## Your task
What is the number of lines in the data below that contain "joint"? Answer with that number and no other words.

## Dataset extract
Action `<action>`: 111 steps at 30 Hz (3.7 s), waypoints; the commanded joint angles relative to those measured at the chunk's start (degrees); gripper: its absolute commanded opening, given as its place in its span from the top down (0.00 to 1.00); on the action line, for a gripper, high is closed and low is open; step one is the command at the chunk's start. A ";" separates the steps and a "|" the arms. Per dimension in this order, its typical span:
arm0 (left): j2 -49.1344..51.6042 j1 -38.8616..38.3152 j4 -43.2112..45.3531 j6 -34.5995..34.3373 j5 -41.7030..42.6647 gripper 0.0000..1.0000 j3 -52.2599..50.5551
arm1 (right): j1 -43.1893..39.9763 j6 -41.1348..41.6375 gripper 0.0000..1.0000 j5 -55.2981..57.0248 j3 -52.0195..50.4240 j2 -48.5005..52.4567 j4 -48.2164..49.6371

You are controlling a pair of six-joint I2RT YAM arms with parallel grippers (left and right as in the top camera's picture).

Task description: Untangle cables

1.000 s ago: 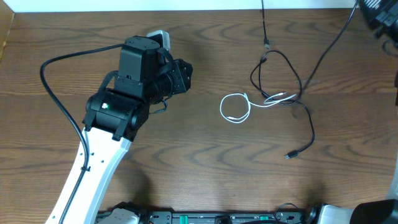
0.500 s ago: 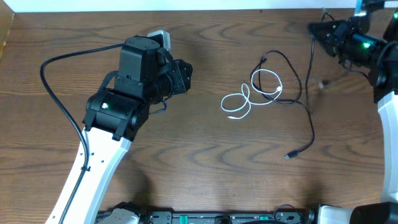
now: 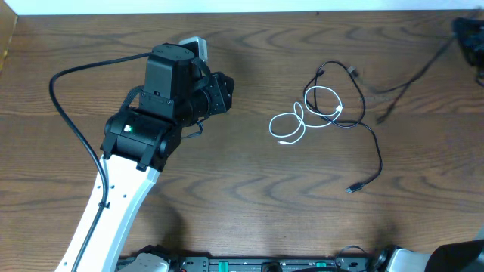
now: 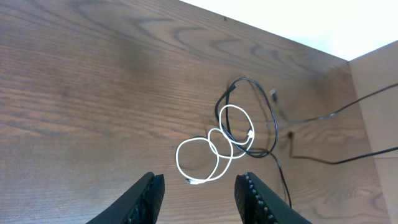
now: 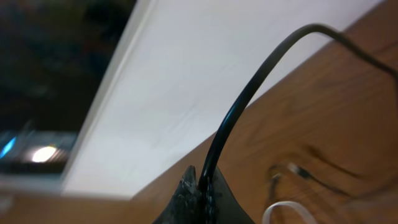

## Task response
2